Look for "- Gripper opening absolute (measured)" in the listing below, then copy exactly the line it appears in and all lines after it to the end, and nothing more.

§ Input data:
########

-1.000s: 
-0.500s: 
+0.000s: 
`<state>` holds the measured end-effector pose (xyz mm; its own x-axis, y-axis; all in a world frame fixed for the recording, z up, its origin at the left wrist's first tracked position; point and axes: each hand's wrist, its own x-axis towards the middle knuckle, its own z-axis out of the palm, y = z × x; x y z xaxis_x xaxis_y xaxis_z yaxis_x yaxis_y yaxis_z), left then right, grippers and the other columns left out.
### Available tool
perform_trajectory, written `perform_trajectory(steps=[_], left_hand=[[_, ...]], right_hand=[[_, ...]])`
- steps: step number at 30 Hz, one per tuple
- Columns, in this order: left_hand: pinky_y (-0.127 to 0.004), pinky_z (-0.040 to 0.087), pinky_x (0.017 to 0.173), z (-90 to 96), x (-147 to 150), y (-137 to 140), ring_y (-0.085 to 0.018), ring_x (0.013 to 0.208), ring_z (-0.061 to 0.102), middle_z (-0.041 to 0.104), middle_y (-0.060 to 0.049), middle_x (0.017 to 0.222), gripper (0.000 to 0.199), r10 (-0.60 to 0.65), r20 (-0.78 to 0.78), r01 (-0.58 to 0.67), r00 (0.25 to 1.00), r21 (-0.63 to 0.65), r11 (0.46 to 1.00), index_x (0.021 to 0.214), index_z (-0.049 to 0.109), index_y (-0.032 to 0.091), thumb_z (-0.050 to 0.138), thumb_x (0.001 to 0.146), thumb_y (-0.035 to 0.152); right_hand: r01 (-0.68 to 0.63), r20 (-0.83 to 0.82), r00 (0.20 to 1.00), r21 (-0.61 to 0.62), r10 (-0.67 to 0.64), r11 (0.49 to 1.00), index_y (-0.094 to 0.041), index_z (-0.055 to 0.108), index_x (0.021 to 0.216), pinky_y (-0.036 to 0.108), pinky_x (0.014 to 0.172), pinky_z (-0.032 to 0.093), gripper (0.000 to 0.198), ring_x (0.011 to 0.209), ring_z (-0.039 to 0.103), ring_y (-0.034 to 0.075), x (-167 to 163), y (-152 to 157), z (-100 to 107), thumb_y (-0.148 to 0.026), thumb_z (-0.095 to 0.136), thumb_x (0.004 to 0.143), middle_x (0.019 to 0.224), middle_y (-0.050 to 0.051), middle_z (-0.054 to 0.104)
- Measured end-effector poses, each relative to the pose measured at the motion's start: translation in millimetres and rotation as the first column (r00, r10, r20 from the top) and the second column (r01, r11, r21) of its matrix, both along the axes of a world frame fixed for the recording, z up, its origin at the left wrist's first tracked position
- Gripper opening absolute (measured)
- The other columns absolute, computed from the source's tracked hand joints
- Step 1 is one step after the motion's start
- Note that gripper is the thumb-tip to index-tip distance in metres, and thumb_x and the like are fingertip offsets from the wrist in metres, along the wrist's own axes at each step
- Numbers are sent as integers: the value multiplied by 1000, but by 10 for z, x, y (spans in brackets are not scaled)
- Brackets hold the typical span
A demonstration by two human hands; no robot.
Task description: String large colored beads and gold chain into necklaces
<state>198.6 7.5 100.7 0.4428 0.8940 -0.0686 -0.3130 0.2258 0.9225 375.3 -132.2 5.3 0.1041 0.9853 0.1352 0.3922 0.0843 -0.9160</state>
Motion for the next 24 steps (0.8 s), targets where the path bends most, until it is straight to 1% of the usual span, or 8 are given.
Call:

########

§ Answer to this task:
- Gripper opening absolute (measured)
- The other columns absolute, computed from the source's tracked hand joints
- Step 1 is one step after the motion's start
- Note that gripper is the thumb-tip to index-tip distance in metres, and thumb_x and the like are fingertip offsets from the wrist in metres, along the wrist's own axes at each step
- Numbers are sent as integers: the value multiplied by 1000, but by 10 for z, x, y (spans in brackets are not scaled)
- Brackets hold the typical span
A demonstration by two human hands; no robot.
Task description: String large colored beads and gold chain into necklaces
<state>198.6 7.5 100.7 0.4428 0.8940 -0.0686 -0.3130 0.2258 0.9225 375.3 -132.2 5.3 0.1041 0.9853 0.1352 0.3922 0.0843 -0.9160</state>
Motion for the next 24 steps (0.8 s), targets where the path bends most, until it is straight to 1% of the usual span, or 8 are given.
Call:

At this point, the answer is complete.